Beginning with the opening line, restate the following material exactly, up through the line that contains "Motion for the".

= = = = = = =

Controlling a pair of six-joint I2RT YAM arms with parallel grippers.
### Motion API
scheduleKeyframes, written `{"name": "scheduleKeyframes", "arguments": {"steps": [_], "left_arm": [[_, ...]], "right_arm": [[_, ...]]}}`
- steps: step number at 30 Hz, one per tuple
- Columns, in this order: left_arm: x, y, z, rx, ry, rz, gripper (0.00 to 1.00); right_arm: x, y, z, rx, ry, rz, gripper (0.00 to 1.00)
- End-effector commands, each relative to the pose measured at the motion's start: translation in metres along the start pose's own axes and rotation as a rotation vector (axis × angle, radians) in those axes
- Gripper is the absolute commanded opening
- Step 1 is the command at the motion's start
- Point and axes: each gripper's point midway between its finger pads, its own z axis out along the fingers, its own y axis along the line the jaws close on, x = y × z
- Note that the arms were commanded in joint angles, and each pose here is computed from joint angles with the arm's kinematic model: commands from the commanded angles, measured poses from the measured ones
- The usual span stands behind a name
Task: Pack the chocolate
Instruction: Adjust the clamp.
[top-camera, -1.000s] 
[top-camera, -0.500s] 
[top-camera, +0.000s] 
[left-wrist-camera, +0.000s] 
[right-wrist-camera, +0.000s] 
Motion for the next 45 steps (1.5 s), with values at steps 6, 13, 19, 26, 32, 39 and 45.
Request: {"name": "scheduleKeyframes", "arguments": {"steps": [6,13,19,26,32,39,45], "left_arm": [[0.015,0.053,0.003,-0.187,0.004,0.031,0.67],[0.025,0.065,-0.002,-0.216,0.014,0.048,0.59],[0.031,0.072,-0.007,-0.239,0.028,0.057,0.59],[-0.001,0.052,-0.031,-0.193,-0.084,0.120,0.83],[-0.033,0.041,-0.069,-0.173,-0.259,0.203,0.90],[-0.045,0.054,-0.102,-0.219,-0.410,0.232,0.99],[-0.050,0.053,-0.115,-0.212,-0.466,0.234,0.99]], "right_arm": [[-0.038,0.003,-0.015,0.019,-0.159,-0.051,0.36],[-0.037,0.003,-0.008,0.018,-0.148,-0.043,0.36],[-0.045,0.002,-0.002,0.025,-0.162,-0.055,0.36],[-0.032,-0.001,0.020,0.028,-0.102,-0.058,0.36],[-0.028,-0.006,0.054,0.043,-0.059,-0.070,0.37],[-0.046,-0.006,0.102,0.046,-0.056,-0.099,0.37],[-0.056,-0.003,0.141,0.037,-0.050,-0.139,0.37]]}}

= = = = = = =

▶ **THE ANSWER**
Controlling a pair of six-joint I2RT YAM arms with parallel grippers.
### Motion API
scheduleKeyframes, written `{"name": "scheduleKeyframes", "arguments": {"steps": [_], "left_arm": [[_, ...]], "right_arm": [[_, ...]]}}`
- steps: step number at 30 Hz, one per tuple
- Columns, in this order: left_arm: x, y, z, rx, ry, rz, gripper (0.00 to 1.00); right_arm: x, y, z, rx, ry, rz, gripper (0.00 to 1.00)
- End-effector commands, each relative to the pose measured at the motion's start: translation in metres along the start pose's own axes and rotation as a rotation vector (axis × angle, radians) in those axes
- Gripper is the absolute commanded opening
- Step 1 is the command at the motion's start
- Point and axes: each gripper's point midway between its finger pads, its own z axis out along the fingers, its own y axis along the line the jaws close on, x = y × z
- Note that the arms were commanded in joint angles, and each pose here is computed from joint angles with the arm's kinematic model: commands from the commanded angles, measured poses from the measured ones
- The usual span stands behind a name
Task: Pack the chocolate
Instruction: Adjust the clamp.
[top-camera, -1.000s] 
[top-camera, -0.500s] 
[top-camera, +0.000s] 
[left-wrist-camera, +0.000s] 
[right-wrist-camera, +0.000s] 
Motion for the next 45 steps (1.5 s), with values at steps 6, 13, 19, 26, 32, 39 and 45.

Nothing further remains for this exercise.